Pendampingan desa kerap dipahami sebatas mengurusi teknis, seperti memfasilitasi musyawarah atau memastikan jalannya program pemerintah. Padahal, ada sisi lain yang sering terabaikan, yakni kekuatan kata-kata dalam menumbuhkan keyakinan bersama. Di titik inilah afirmasi hadir sebagai pelengkap kerja teknis tersebut.
Menurut Louise L. Hay dalam bukunya You Can Heal Your Life (1984), afirmasi merupakan pernyataan positif yang diulang untuk membentuk pola pikir baru. Jika dalam ranah pribadi ia bekerja menumbuhkan kepercayaan diri, maka dalam ranah sosial ia dapat memupuk optimisme kolektif. Pendamping desa bisa menggunakan ini untuk menghidupkan energi kebersamaan.
Contohnya sederhana. Dalam musyawarah desa, sebelum masuk ke agenda teknis, pendamping bisa mengajak warga mengucapkan kalimat positif bersama-sama: “Kami percaya desa kami punya potensi, dan kami bisa mengelolanya.” Ucapan yang diulang akan menciptakan rasa percaya pada kekuatan sendiri.
Seperti diingatkan Paulo Freire dalam Pedagogy of the Oppressed (1970), kesadaran kritis lahir bukan hanya dari analisis, tetapi juga dari keyakinan bahwa masyarakat mampu mengubah nasibnya. Afirmasi dapat menjadi pintu masuk untuk membangun kesadaran itu di desa.
Dengan demikian, afirmasi bukan sekadar kata-kata manis. Ia adalah strategi komunikasi untuk meneguhkan tekad, menumbuhkan kepercayaan, dan mengikat masyarakat dalam rasa optimisme bersama.
Menghubungkan Afirmasi dengan Proses Musyawarah
Musyawarah desa sering menjadi ruang yang kering, penuh angka, rencana, dan dokumen. Di sinilah afirmasi bisa memberi warna lain. Kalimat-kalimat positif dapat diletakkan di awal dan akhir pertemuan sebagai penanda bahwa musyawarah bukan hanya soal prosedur, tetapi juga soal jiwa.
Menurut Cohen dan Uphoff dalam Rural Development Participation (1980), partisipasi masyarakat desa tidak hanya ditentukan oleh akses informasi, tetapi juga oleh motivasi. Afirmasi berfungsi menyemai motivasi itu, sehingga masyarakat merasa bahwa kehadiran dan pendapat mereka berarti.

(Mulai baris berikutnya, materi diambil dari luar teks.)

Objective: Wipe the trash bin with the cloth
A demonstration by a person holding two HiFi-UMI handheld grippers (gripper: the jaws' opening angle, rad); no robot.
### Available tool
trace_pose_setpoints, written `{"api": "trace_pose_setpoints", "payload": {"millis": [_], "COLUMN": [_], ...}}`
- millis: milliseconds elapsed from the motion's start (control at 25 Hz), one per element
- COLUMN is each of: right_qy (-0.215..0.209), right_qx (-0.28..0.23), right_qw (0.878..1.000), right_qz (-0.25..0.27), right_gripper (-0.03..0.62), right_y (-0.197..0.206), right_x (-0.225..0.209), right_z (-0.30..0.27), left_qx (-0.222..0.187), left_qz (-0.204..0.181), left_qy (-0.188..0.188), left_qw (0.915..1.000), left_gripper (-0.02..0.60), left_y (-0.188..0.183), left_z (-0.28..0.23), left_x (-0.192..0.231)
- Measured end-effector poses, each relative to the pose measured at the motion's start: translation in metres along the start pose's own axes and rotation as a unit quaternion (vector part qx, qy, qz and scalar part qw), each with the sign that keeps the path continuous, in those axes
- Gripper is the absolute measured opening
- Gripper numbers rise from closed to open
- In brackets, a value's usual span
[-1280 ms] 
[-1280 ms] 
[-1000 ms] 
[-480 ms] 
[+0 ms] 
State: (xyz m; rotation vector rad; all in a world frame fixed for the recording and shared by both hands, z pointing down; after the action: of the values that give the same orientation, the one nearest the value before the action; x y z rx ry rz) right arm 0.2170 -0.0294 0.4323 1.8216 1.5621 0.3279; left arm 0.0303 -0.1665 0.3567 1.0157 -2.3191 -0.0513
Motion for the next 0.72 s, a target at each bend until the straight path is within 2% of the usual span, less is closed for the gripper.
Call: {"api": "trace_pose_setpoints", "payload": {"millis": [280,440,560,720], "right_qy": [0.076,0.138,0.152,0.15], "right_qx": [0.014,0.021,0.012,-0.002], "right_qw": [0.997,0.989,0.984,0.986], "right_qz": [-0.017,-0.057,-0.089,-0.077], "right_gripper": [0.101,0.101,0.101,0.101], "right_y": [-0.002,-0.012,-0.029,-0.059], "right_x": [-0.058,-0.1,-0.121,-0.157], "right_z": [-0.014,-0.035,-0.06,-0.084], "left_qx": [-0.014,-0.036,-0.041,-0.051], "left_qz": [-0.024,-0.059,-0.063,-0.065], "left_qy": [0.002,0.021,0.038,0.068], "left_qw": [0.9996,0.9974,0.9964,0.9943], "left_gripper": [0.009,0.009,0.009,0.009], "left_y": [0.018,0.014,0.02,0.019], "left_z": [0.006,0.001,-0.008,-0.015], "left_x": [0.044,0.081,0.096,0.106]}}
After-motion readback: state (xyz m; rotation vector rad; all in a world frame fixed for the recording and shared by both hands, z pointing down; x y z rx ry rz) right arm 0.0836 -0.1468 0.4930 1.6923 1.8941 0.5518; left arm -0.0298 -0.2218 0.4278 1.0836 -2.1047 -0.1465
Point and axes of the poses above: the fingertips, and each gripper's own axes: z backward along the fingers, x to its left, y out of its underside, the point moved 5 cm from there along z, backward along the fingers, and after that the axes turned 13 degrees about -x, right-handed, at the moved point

Bayangkan suasana musyawarah dimulai dengan ucapan bersama: “Kami berkumpul di sini untuk mencari solusi terbaik bagi desa kami, dan setiap suara berharga.” Dengan cara itu, warga merasa dihargai. Mereka tidak lagi sekadar peserta pasif, melainkan pemilik penuh proses pembangunan.
Tidak berhenti di situ, afirmasi juga bisa dipakai ketika menghadapi perbedaan pendapat. Kalimat seperti “Kami berbeda pandangan, tetapi tujuan kami sama: memajukan desa” dapat menurunkan ketegangan. Alih-alih terjebak konflik, masyarakat diarahkan untuk mencari titik temu.
Jika musyawarah desa diibaratkan jantung demokrasi desa, maka afirmasi adalah denyut yang menjaga aliran semangat tetap sehat. Ia menegaskan bahwa musyawarah bukan sekadar formalitas, melainkan ruang hidup bagi harapan bersama.